その結果は、自分の信じていた共産主義そのものが原因だった。全く何の役にも立たなかった。何の成果も生まなかった。何の価値も無かった。ソビエト75年の歴史で生まれたのはテトリスだけだった。東欧諸国のソビエト植民地45年の歴史で生まれたのはルービックキューブだけだった。あとは何もなかった。歴史学者に人類の過去の失敗を、経済学者に経済政策の失敗例を教えてくれた。ただそれだけだった。

共産主義を信奉し、経済を学んだコルナイ・ナーノシュ氏は、自らが過ごしてきた社会、自らが信じてきた社会こそが間違いの根源であることをみとめ、数多くの著書を世に送り出した。本書はそのうちの一冊である。

 

本書は、イノベーション、ダイナミズム、経済システムの複雑な関係を探求する、魅惑的で示唆に富む書である。ドラッカーが予期せぬ成功と失敗をその第一に掲げたイノベーションについて、計画経済ゆえにイノベーションが発生しないまま時間のみが経過した社会、そして、そうした社会がそれが様々な経済システムに与える影響について、その専門知識と洞察力を発揮している。

本書の特筆すべき長所のひとつは、東側諸国の一員でありながらその前を知っている人物が、共産主義政権のスタートから終わりまでを実体験したまさにそのことがもたらす理論的な分析と現実世界の事例をシームレスに融合させる能力であり、本書を学者と一般読者の双方に親しみやすいものにしている。特に、市場ベースの資本主義から中央集権的な社会主義まで、さまざまな経済システムを包括的に概観する。これらのシステムの長所と短所を検証することで、著者は技術進歩がそれぞれとどのように相互作用しているかについての詳細な分析の舞台を整える。

著者は、イノベーションの概念と経済成長の原動力となる重要な役割を掘り下げている。技術的ブレークスルー、組織の変化、起業家のイニシアチブなど、イノベーションのさまざまな側面を巧みに探求している。コルナイは、これらの要因がいかに経済システムのダイナミズムを形成し、生産性、競争力、そして全体的な繁栄という点で異なる結果をもたらすかを巧みに説明し、その上で、イノベーションを生み出さなかったがゆえに貧困を生み出したと共産主義を看破する。

本書を通して著者は、システムと技術進歩の間の複雑な相互作用を理解することの重要性を強調している。彼は、イノベーションは市場ベースの資本主義に関連することが多いが、中央集権的な計画経済においても、異なるダイナミクスを持ちつつも繁栄しうることを強調することで、従来の常識に挑戦している。先進国と発展途上国の両方のケーススタディを分析することで、いかなる経済システムもイノベーションとダイナミズムを独占することはできないことを効果的に実証している。
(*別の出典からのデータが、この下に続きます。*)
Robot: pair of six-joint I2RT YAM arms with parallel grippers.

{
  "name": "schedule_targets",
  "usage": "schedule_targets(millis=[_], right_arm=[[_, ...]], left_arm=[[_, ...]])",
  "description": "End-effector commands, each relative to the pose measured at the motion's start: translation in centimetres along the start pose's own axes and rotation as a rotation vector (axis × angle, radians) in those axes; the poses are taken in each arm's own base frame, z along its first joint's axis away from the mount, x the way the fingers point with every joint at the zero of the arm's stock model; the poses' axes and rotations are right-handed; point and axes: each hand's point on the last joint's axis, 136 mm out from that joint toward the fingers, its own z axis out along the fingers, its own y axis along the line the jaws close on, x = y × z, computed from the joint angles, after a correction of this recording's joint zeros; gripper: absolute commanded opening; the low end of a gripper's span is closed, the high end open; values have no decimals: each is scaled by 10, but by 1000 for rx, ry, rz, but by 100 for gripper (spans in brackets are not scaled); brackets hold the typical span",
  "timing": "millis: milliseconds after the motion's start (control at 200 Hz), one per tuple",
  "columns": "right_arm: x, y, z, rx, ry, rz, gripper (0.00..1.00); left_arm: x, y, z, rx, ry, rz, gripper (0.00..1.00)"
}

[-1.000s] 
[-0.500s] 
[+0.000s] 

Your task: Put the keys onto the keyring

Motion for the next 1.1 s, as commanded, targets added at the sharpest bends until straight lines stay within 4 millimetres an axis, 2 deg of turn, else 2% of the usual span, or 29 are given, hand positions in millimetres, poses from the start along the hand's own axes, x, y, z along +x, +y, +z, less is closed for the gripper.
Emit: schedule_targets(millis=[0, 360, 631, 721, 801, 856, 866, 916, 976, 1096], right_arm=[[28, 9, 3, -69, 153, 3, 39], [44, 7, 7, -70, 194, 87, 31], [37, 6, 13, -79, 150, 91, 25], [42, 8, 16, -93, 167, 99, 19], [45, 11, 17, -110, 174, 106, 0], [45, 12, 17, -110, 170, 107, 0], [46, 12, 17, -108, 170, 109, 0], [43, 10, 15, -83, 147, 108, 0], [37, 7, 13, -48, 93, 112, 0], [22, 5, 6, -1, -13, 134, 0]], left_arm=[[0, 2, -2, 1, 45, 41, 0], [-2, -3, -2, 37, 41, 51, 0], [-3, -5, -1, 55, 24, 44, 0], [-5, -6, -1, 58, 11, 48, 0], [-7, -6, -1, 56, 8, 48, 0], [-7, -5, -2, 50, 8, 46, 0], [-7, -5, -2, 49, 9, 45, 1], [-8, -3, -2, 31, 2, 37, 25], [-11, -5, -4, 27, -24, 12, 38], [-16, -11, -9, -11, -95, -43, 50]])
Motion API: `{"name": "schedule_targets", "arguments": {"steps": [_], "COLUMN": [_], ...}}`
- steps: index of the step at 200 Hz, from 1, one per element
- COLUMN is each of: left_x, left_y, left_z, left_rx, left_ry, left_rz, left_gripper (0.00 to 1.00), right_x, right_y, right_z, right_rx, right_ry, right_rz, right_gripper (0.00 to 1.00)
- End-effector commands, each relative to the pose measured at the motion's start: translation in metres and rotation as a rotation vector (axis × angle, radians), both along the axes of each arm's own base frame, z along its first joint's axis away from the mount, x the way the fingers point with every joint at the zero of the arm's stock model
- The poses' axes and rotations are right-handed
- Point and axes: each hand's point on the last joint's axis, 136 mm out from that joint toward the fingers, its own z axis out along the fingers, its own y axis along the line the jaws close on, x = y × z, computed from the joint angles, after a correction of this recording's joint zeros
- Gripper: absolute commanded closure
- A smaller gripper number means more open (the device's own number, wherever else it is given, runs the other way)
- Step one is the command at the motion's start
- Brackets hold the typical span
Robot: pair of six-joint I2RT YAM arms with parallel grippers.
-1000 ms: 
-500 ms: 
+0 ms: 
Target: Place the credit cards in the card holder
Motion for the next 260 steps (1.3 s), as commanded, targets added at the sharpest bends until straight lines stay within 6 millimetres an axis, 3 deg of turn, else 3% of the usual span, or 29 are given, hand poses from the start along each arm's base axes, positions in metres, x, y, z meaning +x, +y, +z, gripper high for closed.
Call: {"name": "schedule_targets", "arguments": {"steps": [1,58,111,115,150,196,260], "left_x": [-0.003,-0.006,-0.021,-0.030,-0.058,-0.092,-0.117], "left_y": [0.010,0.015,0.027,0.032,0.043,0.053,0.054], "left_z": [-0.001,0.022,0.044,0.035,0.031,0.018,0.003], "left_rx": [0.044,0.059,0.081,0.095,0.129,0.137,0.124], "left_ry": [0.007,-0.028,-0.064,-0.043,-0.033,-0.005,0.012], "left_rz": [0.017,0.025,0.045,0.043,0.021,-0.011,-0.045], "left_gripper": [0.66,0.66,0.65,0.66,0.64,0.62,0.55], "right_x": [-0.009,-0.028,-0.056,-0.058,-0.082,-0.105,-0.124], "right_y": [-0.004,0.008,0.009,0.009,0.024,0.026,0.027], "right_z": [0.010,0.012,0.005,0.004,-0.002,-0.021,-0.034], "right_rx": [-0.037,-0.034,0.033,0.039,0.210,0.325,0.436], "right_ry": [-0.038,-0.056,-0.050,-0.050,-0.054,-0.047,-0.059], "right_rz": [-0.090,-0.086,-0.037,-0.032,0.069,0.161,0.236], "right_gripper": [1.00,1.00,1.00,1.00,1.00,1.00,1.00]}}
著者の研究は、イノベーションに関する包括的な分析を提供するだけでなく、技術進歩の促進における政府政策の役割についても重要な問題を提起している。彼は、規制、知的財産権、研究開発への投資の影響を検証しながら、国家の介入と市場原理との微妙なバランスを探っている。このニュアンスの異なるアプローチにより、本書は政策立案の現実に即したものとなっており、政策立案者、エコノミスト、ビジネスリーダーにとって同様に貴重な洞察を提供している。
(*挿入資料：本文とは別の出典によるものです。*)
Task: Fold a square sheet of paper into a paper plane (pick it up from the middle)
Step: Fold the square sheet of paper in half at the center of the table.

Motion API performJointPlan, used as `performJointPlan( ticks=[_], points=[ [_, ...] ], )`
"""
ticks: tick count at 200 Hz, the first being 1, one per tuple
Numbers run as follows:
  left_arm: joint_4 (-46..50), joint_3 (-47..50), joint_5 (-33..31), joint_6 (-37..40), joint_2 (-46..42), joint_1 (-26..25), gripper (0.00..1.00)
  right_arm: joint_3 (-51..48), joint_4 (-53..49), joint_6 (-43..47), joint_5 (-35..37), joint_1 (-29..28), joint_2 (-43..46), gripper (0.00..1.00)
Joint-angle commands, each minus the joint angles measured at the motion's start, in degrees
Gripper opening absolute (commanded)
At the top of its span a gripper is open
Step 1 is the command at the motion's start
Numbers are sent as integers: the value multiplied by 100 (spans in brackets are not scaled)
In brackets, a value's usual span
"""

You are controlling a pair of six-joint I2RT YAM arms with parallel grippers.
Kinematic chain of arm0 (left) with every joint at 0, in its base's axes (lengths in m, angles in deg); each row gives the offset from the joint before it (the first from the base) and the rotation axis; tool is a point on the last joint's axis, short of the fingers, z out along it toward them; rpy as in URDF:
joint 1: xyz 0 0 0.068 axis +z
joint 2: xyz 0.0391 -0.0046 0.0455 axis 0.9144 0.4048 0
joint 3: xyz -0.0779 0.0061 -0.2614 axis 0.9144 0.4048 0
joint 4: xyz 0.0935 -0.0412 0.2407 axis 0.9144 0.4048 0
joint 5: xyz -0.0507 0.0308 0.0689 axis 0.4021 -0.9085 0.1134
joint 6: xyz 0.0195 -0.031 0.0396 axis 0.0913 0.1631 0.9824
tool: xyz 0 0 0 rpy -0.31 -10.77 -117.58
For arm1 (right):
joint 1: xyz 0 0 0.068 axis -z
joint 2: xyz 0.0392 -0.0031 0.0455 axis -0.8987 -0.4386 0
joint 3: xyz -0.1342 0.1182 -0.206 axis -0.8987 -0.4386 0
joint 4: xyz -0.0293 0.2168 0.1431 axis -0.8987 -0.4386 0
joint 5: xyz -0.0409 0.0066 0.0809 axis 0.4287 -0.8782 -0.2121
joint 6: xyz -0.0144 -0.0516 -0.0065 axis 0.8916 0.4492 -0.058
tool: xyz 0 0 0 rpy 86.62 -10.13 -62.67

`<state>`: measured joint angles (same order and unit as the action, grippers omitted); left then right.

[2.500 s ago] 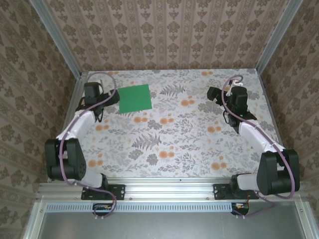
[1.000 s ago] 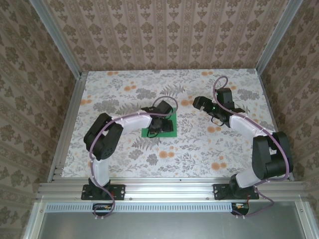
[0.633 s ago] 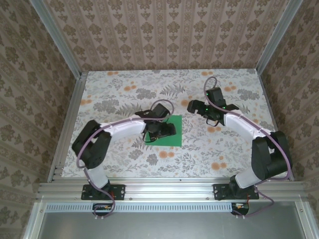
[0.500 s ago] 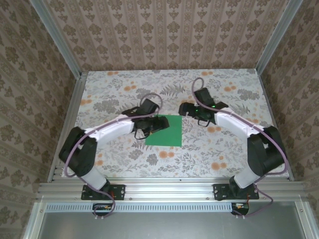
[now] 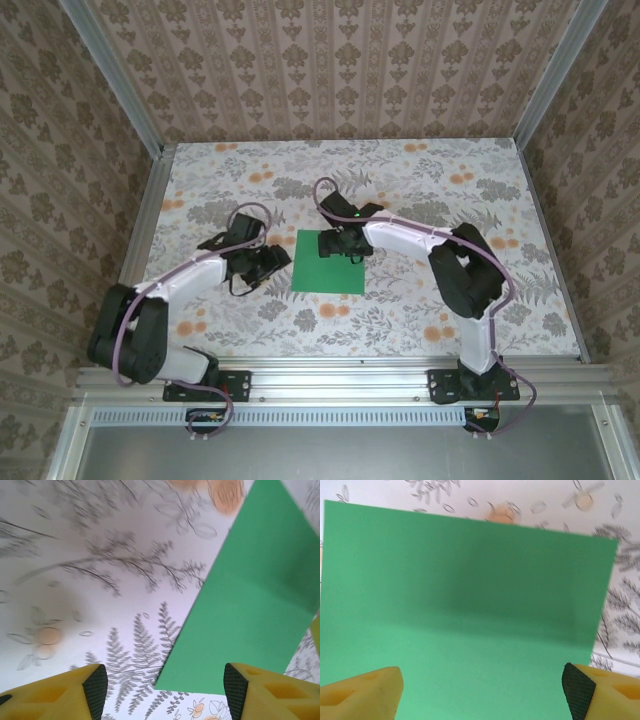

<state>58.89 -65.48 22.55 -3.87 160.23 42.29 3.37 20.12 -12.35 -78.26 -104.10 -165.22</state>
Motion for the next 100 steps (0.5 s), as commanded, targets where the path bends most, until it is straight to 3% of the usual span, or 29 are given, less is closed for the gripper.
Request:
performJointPlan(
  ticks=[1, 53, 100],
  points=[
    [239, 268, 113, 144, -480, 457, 67, 621, -578, 556, 559, -312, -361, 86],
    [692, 508, 428, 620, -1173, 1697, 69, 1571, -1236, 1548, 771, -1014, -1186, 85],
    [757, 565, 604, 822, -1263, 2124, 72, 1577, -1666, 2187, 606, -1372, -1367, 85]
  ],
)
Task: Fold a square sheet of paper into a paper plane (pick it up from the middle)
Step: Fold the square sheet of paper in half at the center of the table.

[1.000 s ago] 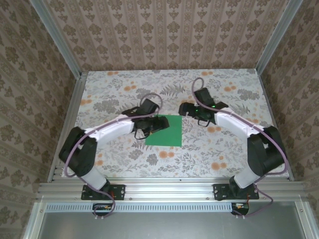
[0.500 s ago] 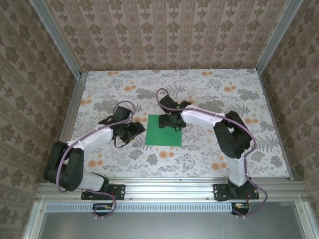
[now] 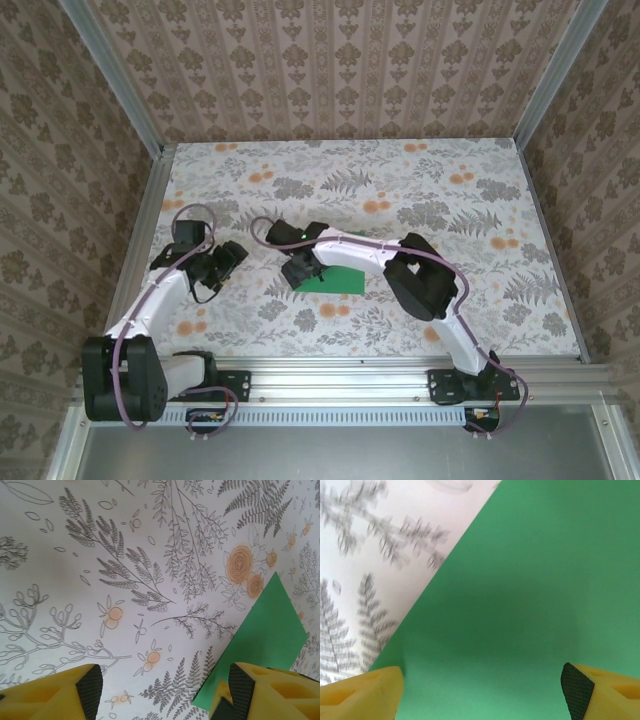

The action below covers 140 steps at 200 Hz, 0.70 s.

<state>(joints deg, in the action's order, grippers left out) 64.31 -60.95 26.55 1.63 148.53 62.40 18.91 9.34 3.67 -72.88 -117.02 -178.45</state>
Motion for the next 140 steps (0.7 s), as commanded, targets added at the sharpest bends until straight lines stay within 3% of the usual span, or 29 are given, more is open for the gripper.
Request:
performJointPlan(
  ticks=[1, 52, 84, 114, 140],
  points=[
    [214, 112, 206, 275, -94, 115, 72, 13, -597, 606, 47, -86, -33, 85],
    [214, 145, 174, 383, -87, 174, 76, -885, -748, 1122, -771, -104, 864, 85],
    [217, 124, 129, 406, -75, 181, 78, -576, -633, -219, -213, 149, 1079, 99],
    [243, 137, 96, 460, -121, 181, 84, -540, -584, -1386, -124, 499, 947, 100],
    [317, 144, -34, 594, -203, 186, 91, -460, -442, -1667, -297, 708, 743, 100]
  ],
)
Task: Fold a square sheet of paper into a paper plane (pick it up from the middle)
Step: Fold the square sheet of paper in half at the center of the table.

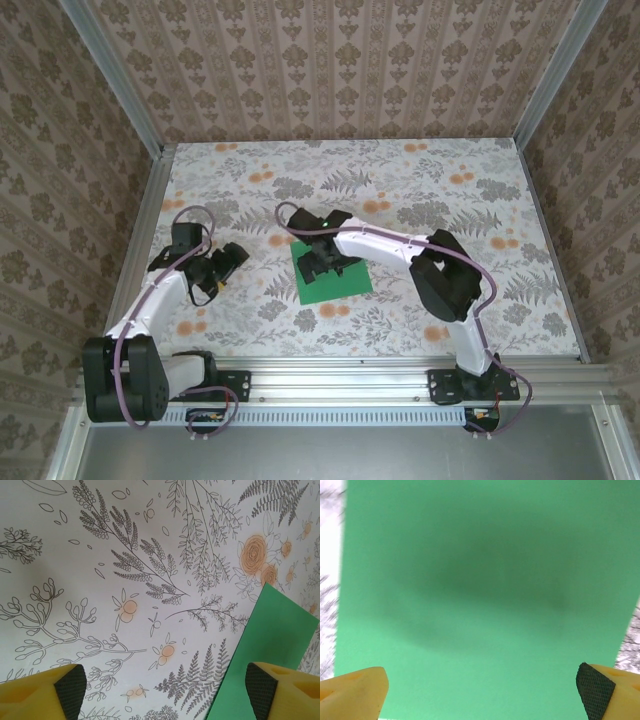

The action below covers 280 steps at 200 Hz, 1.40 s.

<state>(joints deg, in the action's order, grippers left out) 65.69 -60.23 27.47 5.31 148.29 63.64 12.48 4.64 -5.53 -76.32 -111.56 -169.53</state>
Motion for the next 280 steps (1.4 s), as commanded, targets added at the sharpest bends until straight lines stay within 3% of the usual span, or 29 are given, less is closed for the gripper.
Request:
performJointPlan(
  ticks=[1, 21, 76, 170, 280],
  points=[
    [180, 68, -132, 232, -182, 58, 92, 194, 21, -756, 41, 170, -161, 100],
    [221, 52, -241, 321, -226, 55, 100, 485, -105, -769, 13, 244, -416, 100],
    [251, 7, -367, 395, -225, 55, 100, 908, -338, -869, 0, 249, -912, 100],
    [319, -31, -349, 401, -201, 55, 100, 635, -303, -924, -393, 259, -1274, 100],
    [348, -28, -349, 417, -203, 59, 100, 262, -153, -1029, -637, 325, -1369, 81]
  ],
)
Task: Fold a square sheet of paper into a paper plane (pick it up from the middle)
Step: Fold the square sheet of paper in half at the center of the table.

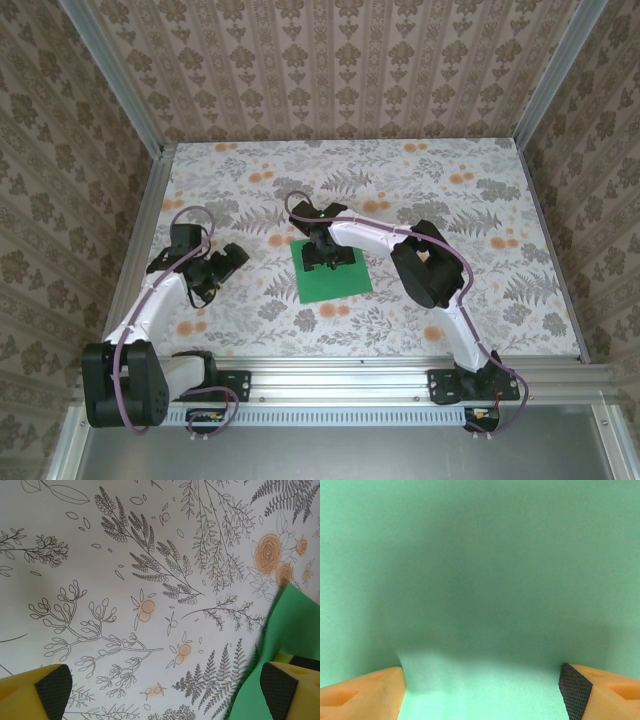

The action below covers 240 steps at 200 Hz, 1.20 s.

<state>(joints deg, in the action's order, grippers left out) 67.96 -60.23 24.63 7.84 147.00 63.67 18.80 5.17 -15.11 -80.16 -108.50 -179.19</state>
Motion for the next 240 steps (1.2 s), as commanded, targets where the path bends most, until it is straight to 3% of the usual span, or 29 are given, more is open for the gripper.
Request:
performJointPlan(
  ticks=[1, 56, 76, 100, 140, 191, 240],
  points=[
    [120, -30, -61, 161, -74, 59, 100, -371, -205, -76, -250, 20, -398, 80],
    [120, -3, -55, 153, -99, 53, 100, -337, -201, -80, -227, 21, -370, 74],
    [109, 21, -31, 143, -109, 54, 100, -287, -87, -64, -400, 29, -249, 65],
    [21, 69, 117, 109, -106, 56, 100, -358, 438, -21, -1022, 34, 198, 48],
    [-424, 242, 660, 49, -140, 32, 100, -1035, 1849, -161, -2598, 229, 1231, 31],
    [-1313, 458, 1344, -127, -156, -303, 94, -2210, 3523, -535, -4169, 812, 1839, 29],
    [-2017, 487, 1240, -438, 135, -1099, 83, -2947, 4038, -336, -4550, 1227, 1858, 31]
  ],
)
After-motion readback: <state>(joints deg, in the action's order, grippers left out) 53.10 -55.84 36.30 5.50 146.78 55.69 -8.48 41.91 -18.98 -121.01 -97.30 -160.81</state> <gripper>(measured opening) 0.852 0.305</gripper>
本書は、幅広い学術文献と実証的証拠を駆使し、綿密に調査された本である。複雑な経済概念えだるものの様々な専門レベルの読者が理解できるようにしている。さらに、このテーマに対する彼の情熱が光り、読者を惹きつけ、イノベーションの変革力に対する純粋な好奇心を掻き立てる。ひとつだけ難点があるとすれば、共産主義を実体験ではなく過去の歴史として学んだ人にとっては、その不合理さゆえにあり得ない過去であるという認識が抱かれやすく、本書のサッシし示す当時と現在との具体例の比較を受け入れるのは困難であろうという点である。それでも、親しみやすい筆致と、重要な概念を親しみやすい例で説明する能力は、この潜在的な課題を軽減するのに役立っている。
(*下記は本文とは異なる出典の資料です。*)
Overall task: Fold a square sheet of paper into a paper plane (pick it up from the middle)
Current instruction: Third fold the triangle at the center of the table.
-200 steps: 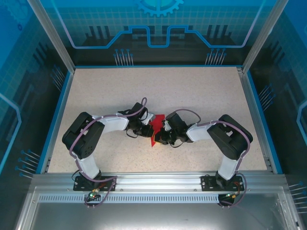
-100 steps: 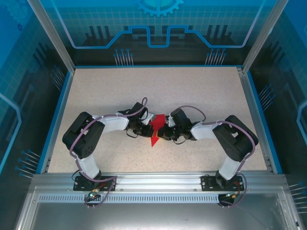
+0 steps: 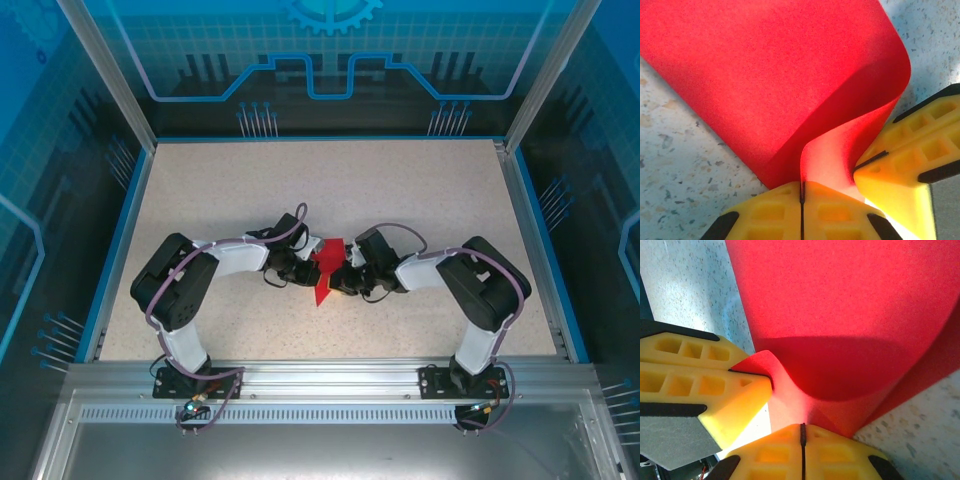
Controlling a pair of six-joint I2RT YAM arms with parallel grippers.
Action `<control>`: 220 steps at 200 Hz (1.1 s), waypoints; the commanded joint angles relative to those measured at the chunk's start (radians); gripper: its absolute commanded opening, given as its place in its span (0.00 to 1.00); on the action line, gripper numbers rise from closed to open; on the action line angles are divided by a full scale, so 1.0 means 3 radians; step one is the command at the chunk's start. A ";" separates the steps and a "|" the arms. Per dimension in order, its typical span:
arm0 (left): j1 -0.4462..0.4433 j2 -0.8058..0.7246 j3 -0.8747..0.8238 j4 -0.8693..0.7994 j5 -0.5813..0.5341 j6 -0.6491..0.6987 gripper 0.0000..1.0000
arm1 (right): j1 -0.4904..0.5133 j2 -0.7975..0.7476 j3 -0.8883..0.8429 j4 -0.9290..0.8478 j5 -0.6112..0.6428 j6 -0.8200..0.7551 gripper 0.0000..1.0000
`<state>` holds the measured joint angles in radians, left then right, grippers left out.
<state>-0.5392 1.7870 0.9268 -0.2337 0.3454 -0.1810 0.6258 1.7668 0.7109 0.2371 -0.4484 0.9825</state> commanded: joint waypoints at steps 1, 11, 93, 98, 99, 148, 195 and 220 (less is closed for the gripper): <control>-0.0013 0.0220 -0.0037 -0.0137 -0.0144 0.0056 0.07 | -0.0110 -0.0243 0.0052 -0.0142 0.0046 -0.0105 0.08; -0.0012 0.0226 -0.0036 -0.0136 -0.0143 0.0059 0.07 | -0.0149 -0.0251 0.0075 -0.0171 0.0042 -0.0127 0.08; -0.0012 0.0222 -0.0042 -0.0141 -0.0148 0.0055 0.07 | -0.0235 0.0134 0.0068 -0.0118 0.0137 -0.0148 0.06; -0.0010 0.0223 -0.0039 -0.0140 -0.0154 0.0053 0.07 | -0.0240 0.0142 0.0065 -0.0115 0.0131 -0.0150 0.07; -0.0009 0.0224 -0.0038 -0.0141 -0.0154 0.0055 0.07 | -0.0240 0.0138 0.0065 -0.0113 0.0133 -0.0148 0.07; -0.0012 0.0215 -0.0041 -0.0142 -0.0150 0.0061 0.07 | -0.0355 -0.0173 0.0074 -0.0080 -0.0043 -0.0132 0.08; -0.0013 0.0222 -0.0037 -0.0143 -0.0153 0.0060 0.07 | -0.0457 -0.0032 0.0149 -0.0037 -0.0173 -0.0208 0.08; -0.0013 0.0215 -0.0042 -0.0142 -0.0153 0.0057 0.07 | -0.0457 0.0117 0.0130 0.0057 -0.0173 -0.0166 0.08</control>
<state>-0.5392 1.7889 0.9287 -0.2337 0.3466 -0.1810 0.4965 1.7546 0.7414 0.2356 -0.4732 0.9409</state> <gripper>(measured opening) 0.075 0.083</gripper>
本書は、イノベーション、ダイナミズム、経済システムの間の複雑な関係について、豊かで啓発的な探求を提供する称賛に値する著作である。技術進歩の背後にある原動力と、それが社会に与える影響を理解することに関心のある人にとっては必読の書である。コルナイ・ヤーノシュの包括的な分析、洞察に満ちた観察、ニュアンスに富んだ視点は、本書を経済学分野への価値ある貢献としている。